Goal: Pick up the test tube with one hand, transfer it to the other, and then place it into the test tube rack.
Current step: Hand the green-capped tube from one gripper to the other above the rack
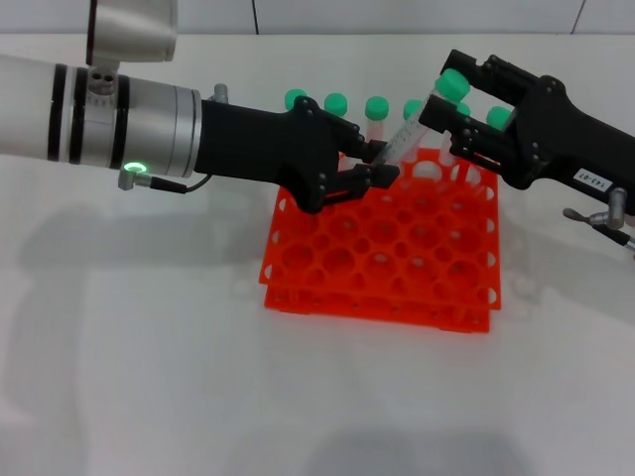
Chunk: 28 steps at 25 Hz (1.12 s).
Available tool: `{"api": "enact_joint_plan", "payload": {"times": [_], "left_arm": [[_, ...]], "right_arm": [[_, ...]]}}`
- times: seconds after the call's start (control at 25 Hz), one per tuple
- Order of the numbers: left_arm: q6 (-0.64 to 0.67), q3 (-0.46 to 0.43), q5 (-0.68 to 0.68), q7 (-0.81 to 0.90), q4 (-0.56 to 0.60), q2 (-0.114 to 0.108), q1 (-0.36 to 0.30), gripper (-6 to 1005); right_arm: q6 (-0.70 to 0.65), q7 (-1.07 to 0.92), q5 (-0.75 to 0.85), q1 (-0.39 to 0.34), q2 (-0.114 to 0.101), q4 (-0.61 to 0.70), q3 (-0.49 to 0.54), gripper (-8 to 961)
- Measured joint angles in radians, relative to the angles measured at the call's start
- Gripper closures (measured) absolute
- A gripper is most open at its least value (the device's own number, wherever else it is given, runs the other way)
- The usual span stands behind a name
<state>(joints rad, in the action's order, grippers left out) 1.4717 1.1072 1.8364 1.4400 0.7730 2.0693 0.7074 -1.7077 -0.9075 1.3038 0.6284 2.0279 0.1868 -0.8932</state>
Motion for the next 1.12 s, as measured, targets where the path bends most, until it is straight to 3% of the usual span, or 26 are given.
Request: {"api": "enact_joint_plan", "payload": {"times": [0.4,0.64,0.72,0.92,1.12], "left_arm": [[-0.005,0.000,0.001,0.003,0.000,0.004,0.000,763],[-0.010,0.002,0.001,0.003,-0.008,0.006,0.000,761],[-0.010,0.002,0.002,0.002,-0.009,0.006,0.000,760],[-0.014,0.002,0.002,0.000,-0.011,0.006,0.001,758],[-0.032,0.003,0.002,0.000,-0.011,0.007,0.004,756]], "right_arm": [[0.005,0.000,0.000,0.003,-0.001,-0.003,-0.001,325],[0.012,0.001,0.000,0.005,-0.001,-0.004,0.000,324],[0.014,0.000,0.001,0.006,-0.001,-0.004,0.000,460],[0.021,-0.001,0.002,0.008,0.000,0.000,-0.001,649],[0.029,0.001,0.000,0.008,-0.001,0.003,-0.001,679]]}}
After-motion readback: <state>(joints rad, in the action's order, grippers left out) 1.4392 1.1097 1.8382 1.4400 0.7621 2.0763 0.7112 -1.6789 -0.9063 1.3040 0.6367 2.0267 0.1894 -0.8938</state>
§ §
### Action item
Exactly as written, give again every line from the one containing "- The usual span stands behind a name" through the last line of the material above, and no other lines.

### Task response
- The usual span stands behind a name
<state>(joints rad, in the action's order, grippers left out) 1.4717 1.1072 1.8364 1.4400 0.7730 2.0693 0.7074 -1.7077 -0.9075 1.3038 0.6284 2.0279 0.1868 -0.8932</state>
Motion for the next 1.12 s, as measured, targets where the path bends most, until it is straight to 3% of the usual span, or 26 are given.
Request: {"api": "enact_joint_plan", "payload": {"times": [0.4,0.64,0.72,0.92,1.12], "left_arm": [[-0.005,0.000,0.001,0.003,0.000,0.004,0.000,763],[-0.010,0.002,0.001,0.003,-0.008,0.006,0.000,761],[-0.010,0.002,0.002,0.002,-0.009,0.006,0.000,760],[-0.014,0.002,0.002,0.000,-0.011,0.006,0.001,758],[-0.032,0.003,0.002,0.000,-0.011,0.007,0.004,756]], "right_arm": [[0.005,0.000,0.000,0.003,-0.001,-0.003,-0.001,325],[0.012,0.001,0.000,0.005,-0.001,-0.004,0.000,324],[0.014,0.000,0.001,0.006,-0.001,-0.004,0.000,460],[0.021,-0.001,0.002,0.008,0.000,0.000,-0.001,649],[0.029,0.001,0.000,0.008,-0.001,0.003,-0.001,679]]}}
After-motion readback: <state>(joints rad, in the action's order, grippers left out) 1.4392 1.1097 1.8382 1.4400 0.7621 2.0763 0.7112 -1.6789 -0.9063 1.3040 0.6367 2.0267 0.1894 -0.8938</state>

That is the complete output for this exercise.